In Aleppo, necessity is the mother of invention – by Karam Al-Masri
ALEPPO, Syria: Cigarettes stuffed with grape leaves instead of tobacco, gardens on bombed-out rooftops and batteries powered by rusted bicycles: In Syria’s besieged eastern Aleppo, necessity is the mother of invention. More than 250,000 people have been under a government siege in the rebel-held side of the northern city since July, without access to aid, food, fuel, medicine or even cigarettes.
The blockade has sparked severe shortages and exorbitant prices for the few basic goods available, and has forced residents to find innovative ways to cope.
“We’ve been forced back into the Stone Age,” says Khaled Kurdiyah, who lives in Aleppo’s eastern district of Karam al-Jabal.
Kurdiyah is the mastermind behind “the can” – a metal container outfitted with a fan to create a highly controlled wood fire that acts as a substitute for a gas stove.
“I punched a hole in a used ghee can that we were going to throw away and fixed a fan on it,” he explains to AFP.
The pudgy 25-year-old breaks up a few pieces of wood and tosses them into the dented container, lighting a fire and crowning it with a teapot.
“This way, we can direct the flames from the wood in a certain direction to create an even bigger fire while rationing our firewood,” he says.
Like many basic goods, gasoline and diesel are increasingly precious in Aleppo’s east, where state-run electricity is mostly cut.
Some residents have developed a system to melt scraps of plastic into fuel, which is then used to run electricity generators.
But the process can produce unexpected explosions and be deadly.
So Abu Rahmo has developed a cleaner form of energy, using the pedalling power of residents.
In his workshop in the Ansari neighborhood, the 48-year-old mechanic welds an alternator, a small generator used to charge car batteries, onto the back of an old bicycle.
“We have neither electricity nor generators … So I take the dynamos out of cars and fix them onto bicycles to charge car batteries,” he says.
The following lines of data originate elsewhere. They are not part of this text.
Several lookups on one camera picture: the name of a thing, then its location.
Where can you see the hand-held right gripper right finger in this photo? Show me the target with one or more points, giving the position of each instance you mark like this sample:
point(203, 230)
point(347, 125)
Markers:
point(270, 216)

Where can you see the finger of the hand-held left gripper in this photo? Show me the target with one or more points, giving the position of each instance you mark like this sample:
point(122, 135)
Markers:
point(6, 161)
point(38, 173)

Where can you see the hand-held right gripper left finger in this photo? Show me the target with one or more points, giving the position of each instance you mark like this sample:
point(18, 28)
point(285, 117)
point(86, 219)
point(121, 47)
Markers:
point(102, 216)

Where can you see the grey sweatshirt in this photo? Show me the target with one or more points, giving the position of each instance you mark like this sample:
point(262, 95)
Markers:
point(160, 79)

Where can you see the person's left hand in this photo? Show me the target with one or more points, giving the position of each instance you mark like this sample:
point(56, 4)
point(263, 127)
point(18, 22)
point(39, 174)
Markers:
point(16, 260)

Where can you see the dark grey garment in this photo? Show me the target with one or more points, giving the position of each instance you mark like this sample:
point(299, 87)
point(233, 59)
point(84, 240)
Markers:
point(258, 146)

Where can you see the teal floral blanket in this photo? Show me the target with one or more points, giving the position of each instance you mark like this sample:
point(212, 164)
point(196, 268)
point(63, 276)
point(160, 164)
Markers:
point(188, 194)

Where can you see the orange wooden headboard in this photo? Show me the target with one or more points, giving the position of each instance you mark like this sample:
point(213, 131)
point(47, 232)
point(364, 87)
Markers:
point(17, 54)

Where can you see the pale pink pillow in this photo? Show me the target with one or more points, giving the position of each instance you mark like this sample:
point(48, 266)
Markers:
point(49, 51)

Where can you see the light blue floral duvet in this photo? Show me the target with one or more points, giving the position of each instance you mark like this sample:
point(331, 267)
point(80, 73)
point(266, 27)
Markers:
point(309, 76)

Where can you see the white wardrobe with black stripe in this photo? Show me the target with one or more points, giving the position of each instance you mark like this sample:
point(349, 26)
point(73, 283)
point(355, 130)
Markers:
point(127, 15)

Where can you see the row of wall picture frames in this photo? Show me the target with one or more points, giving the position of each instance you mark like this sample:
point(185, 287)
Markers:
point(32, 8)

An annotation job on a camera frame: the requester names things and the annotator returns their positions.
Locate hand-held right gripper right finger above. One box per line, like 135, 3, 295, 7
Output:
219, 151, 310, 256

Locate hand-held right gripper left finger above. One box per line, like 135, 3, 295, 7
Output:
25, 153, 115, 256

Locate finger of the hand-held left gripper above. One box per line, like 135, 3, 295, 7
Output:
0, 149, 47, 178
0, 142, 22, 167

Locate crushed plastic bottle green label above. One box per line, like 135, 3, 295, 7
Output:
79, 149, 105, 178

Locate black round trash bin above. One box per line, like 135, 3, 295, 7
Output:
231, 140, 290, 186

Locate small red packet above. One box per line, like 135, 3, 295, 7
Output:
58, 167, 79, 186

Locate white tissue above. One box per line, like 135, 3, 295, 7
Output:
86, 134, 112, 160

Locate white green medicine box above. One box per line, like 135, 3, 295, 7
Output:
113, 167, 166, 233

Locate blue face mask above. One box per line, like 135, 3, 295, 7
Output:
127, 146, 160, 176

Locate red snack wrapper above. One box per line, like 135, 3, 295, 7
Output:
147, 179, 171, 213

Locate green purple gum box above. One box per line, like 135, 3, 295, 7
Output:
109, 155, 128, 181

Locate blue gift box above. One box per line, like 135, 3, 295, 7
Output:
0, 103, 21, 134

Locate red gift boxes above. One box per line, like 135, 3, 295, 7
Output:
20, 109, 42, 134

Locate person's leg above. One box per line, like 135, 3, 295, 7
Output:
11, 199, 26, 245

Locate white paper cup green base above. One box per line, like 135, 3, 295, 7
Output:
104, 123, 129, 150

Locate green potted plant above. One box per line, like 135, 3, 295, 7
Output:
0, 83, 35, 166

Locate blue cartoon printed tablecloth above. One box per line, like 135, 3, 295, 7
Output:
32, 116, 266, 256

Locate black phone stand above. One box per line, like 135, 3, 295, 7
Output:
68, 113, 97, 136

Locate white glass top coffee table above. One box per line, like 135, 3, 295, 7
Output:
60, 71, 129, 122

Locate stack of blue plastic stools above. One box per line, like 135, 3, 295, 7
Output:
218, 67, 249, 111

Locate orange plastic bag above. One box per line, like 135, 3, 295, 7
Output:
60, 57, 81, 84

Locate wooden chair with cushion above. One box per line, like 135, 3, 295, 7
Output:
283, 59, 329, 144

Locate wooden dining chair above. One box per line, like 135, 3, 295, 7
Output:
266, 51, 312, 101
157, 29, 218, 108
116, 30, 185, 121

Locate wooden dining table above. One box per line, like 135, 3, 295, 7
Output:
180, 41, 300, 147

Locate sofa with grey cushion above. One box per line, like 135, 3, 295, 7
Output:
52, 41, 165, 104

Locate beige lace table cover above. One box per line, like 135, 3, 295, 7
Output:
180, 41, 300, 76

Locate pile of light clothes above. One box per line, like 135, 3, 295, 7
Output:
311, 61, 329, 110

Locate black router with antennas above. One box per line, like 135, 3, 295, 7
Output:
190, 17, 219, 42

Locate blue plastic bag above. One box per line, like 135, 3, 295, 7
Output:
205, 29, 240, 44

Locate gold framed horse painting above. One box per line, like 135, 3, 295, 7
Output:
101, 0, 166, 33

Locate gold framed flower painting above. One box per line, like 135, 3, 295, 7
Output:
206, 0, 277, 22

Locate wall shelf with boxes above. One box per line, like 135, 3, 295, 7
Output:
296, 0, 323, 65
The batteries can then be used to turn on lights, charge phones, and “even power washing machines,” Abu Rahmo says.
The balding Aleppine sells one bicycle every few days at a price of about 10,000 Syrian pounds ($20).
Once the sale has been confirmed, he carries the contraption to the buyer’s house for a demonstration of how it works and any final adjustments.
A lanky teenager slips his sandaled feet into the pedals of a recently sold bicycle, pumping until the attached lightbulb flickers on.
Just a few streets away in the Kalasseh district, 28-year-old Amir Sendeh unlocks a metal door, disappearing into a small outdoor courtyard. He checks on a handful of scrawny chickens – invaluable in a place like Aleppo – before shuffling up a flight of stairs to his roof.
There, white foam boxes are organized in neat rows, some of them lush with bright green sprouts.
“I bought some seeds and planted them on the roof of my house,” says Sendeh, caressing the plants.
Since government forces surrounded Aleppo in July, food items have become hard to find or prohibitively expensive, or both. The price of sugar has gone up nearly tenfold to 3,500 pounds ($7) per kilo, and salad ingredients like parsley or tomatoes are at least five times more costly than before the siege.
So some residents of Aleppo have planted small rooftop gardens to harvest their own food. “Right now, I’ve got parsley, radishes, and soon I’ll have some spinach and chard,” Sendeh says proudly.
In moments of calm, residents of east Aleppo sit along bombed-out streets and deftly roll cigarettes – but instead of tobacco, they stuff them with dried, shredded grape leaves.
“A pack of cigarettes is worth more than gold these days, and the price goes up every day,” says Ahmad Oweija, 43.
Residents now refer to real cigarettes, stuffed with tobacco, as “foreign.” They sell for about 2,000 Syrian pounds ($4) each, he says.
Before the siege, that was the price for a whole pack of 20.
Oweija sells hand-rolled cigarettes filled with vine leaves that he picks, dries out, then grinds up in the Bustan al-Qasr district.
If he has real tobacco to spare, he sprinkles a small amount in each cigarette – just for taste.
With real cigarettes so rare and costly, they even serve as their own form of currency, Oweija claims.
“I know people who have bought houses and cars for a few packs of foreign cigarettes.”